►

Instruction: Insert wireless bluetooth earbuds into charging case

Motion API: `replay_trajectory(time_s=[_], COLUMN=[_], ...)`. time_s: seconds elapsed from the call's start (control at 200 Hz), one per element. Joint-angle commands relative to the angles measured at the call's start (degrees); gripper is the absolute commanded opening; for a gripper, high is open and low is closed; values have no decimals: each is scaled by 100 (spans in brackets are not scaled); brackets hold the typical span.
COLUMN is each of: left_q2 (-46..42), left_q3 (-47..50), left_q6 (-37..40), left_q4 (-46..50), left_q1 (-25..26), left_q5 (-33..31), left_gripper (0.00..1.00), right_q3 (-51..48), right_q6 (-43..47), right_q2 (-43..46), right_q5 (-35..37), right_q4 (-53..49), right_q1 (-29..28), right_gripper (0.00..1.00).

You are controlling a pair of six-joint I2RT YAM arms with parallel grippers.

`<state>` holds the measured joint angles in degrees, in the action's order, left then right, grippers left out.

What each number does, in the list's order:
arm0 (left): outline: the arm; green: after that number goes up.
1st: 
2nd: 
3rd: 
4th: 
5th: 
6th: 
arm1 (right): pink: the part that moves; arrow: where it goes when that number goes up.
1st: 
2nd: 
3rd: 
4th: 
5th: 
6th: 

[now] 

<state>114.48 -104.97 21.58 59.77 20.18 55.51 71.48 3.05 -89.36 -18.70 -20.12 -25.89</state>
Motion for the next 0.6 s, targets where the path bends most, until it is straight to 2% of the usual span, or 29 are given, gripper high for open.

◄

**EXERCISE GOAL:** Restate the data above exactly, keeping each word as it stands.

**WRITTEN SOLUTION:**
Instruction: Insert wireless bluetooth earbuds into charging case

Motion API: `replay_trajectory(time_s=[_], COLUMN=[_], ...)`. time_s: seconds elapsed from the call's start (control at 200 Hz), one per element. Joint-angle commands relative to the angles measured at the call's start (degrees); gripper is the absolute commanded opening; for a gripper, high is open and low is closed; values have no decimals: each is scaled by 100 (spans in brackets are not scaled); brackets hold the typical span.
COLUMN is each of: left_q2 (-46..42), left_q3 (-47..50), left_q6 (-37..40), left_q4 (-46..50), left_q1 (-25..26), left_q5 (-33..31), left_gripper (0.00..1.00), right_q3 (-51..48), right_q6 (-43..47), right_q2 (-43..46), right_q5 (-35..37), right_q4 (-53..49), right_q1 (-29..28), right_gripper (0.00..1.00).

You are controlling a pair of six-joint I2RT YAM arms with parallel grippers.

`<state>` holds the measured joint angles in degrees, in the action's order, left then right, grippers left out.

What each number does, in the list's order:
arm0 (left): outline: the arm; green: after that number goes up.
1st: 
2nd: 
3rd: 
4th: 
5th: 
6th: 
arm1 (right): pink: the part that moves; arrow: where it goes when that number goes up.
1st: 
2nd: 
3rd: 
4th: 
5th: 
6th: 

[now] 

<state>114.48 -104.97 21.58 59.77 20.18 55.51 71.48 3.05 -89.36 -18.70 -20.12 -25.89</state>
Motion for the next 0.6 s, targets where the path bends most, until it is straight to 2% of the usual span, or 29 are given, gripper high for open.

This output has been given in full.